Copy the data below in full, exactly as it appears.
Segment Start: RECORDED DATA
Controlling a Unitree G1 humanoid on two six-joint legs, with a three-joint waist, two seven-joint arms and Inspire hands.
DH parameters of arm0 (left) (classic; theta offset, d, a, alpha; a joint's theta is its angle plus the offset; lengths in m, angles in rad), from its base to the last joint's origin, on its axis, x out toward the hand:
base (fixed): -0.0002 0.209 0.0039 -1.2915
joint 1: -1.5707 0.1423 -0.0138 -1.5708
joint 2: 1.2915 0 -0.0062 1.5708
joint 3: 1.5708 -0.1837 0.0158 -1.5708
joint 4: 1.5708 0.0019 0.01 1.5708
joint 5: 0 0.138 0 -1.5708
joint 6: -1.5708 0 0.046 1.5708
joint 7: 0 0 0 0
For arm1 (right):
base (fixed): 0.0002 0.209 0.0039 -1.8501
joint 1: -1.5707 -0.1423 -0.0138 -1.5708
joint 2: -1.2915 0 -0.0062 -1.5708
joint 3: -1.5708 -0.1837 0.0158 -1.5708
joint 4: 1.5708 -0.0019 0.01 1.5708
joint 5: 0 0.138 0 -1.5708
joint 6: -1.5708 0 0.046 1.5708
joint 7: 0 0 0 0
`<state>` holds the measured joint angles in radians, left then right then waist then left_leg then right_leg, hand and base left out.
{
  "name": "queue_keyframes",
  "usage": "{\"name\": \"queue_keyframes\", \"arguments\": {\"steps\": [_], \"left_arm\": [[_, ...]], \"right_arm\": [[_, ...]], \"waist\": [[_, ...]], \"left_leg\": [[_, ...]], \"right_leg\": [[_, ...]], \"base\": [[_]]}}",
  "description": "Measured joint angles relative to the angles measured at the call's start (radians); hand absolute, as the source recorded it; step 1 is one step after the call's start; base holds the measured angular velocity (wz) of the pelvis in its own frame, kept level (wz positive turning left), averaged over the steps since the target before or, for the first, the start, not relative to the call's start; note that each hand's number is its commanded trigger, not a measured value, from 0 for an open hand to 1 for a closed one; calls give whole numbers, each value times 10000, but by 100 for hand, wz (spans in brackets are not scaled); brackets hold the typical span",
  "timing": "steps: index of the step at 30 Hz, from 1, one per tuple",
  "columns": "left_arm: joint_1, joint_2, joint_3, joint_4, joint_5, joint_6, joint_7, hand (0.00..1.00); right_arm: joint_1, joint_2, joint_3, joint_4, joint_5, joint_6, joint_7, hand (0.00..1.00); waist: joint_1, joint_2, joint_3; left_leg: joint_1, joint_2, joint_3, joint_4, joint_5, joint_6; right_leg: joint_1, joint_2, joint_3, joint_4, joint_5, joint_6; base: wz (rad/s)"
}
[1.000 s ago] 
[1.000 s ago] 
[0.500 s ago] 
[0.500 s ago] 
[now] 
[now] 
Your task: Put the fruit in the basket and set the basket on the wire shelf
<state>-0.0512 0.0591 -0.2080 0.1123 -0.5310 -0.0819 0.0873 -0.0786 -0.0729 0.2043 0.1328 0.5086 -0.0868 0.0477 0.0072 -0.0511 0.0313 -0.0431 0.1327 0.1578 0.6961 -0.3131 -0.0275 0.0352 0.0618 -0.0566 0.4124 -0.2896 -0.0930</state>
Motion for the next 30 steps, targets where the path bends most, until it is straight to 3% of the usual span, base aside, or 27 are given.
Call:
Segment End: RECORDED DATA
## RESPONSE AREA
Controlling a Unitree G1 humanoid on two six-joint legs, with a three-joint waist, two seven-joint arms and Inspire hands.
DH parameters of arm0 (left) (classic; theta offset, d, a, alpha; a joint's theta is its angle plus the offset; lengths in m, angles in rad), from its base to the last joint's origin, on its axis, x out toward the hand:
base (fixed): -0.0002 0.209 0.0039 -1.2915
joint 1: -1.5707 0.1423 -0.0138 -1.5708
joint 2: 1.2915 0 -0.0062 1.5708
joint 3: 1.5708 -0.1837 0.0158 -1.5708
joint 4: 1.5708 0.0019 0.01 1.5708
joint 5: 0 0.138 0 -1.5708
joint 6: -1.5708 0 0.046 1.5708
joint 7: 0 0 0 0
For arm1 (right):
base (fixed): 0.0002 0.209 0.0039 -1.8501
joint 1: -1.5707 -0.1423 -0.0138 -1.5708
joint 2: -1.2915 0 -0.0062 -1.5708
joint 3: -1.5708 -0.1837 0.0158 -1.5708
joint 4: 1.5708 -0.0019 0.01 1.5708
joint 5: 0 0.138 0 -1.5708
joint 6: -1.5708 0 0.046 1.5708
joint 7: 0 0 0 0
`<state>` holds the measured joint angles in radians, left then right then waist then left_leg then right_leg, hand and base left out.
{
  "name": "queue_keyframes",
  "usage": "{\"name\": \"queue_keyframes\", \"arguments\": {\"steps\": [_], \"left_arm\": [[_, ...]], \"right_arm\": [[_, ...]], \"waist\": [[_, ...]], \"left_leg\": [[_, ...]], \"right_leg\": [[_, ...]], \"base\": [[_]]}}",
  "description": "Measured joint angles relative to the angles measured at the call's start (radians); hand absolute, as the source recorded it; step 1 is one step after the call's start; base holds the measured angular velocity (wz) of the pelvis in its own frame, kept level (wz positive turning left), averaged over the steps since the target before or, for the first, the start, not relative to the call's start; note that each hand's number is its commanded trigger, not a measured value, from 0 for an open hand to 1 for a closed one; calls give whole numbers, each value times 10000, but by 100 for hand, wz (spans in brackets are not scaled); brackets hold the typical span",
  "timing": "steps: index of the step at 30 Hz, from 1, one per tuple",
  "columns": "left_arm: joint_1, joint_2, joint_3, joint_4, joint_5, joint_6, joint_7, hand (0.00..1.00); right_arm: joint_1, joint_2, joint_3, joint_4, joint_5, joint_6, joint_7, hand (0.00..1.00); waist: joint_1, joint_2, joint_3; left_leg: joint_1, joint_2, joint_3, joint_4, joint_5, joint_6; right_leg: joint_1, joint_2, joint_3, joint_4, joint_5, joint_6; base: wz (rad/s)"
}
[1.000 s ago] 
[1.000 s ago] 
[0.500 s ago] 
[0.500 s ago] 
[now] 
[now] 
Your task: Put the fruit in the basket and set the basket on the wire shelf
<state>-0.0512 0.0591 -0.2080 0.1123 -0.5310 -0.0819 0.0873 -0.0786 -0.0729 0.2043 0.1328 0.5086 -0.0868 0.0477 0.0072 -0.0511 0.0313 -0.0431 0.1327 0.1578 0.6961 -0.3131 -0.0275 0.0352 0.0618 -0.0566 0.4124 -0.2896 -0.0930</state>
Motion for the next 30 steps, targets where the path bends most, until it is straight to 3% of the usual span, base aside, or 27 are given.
Call:

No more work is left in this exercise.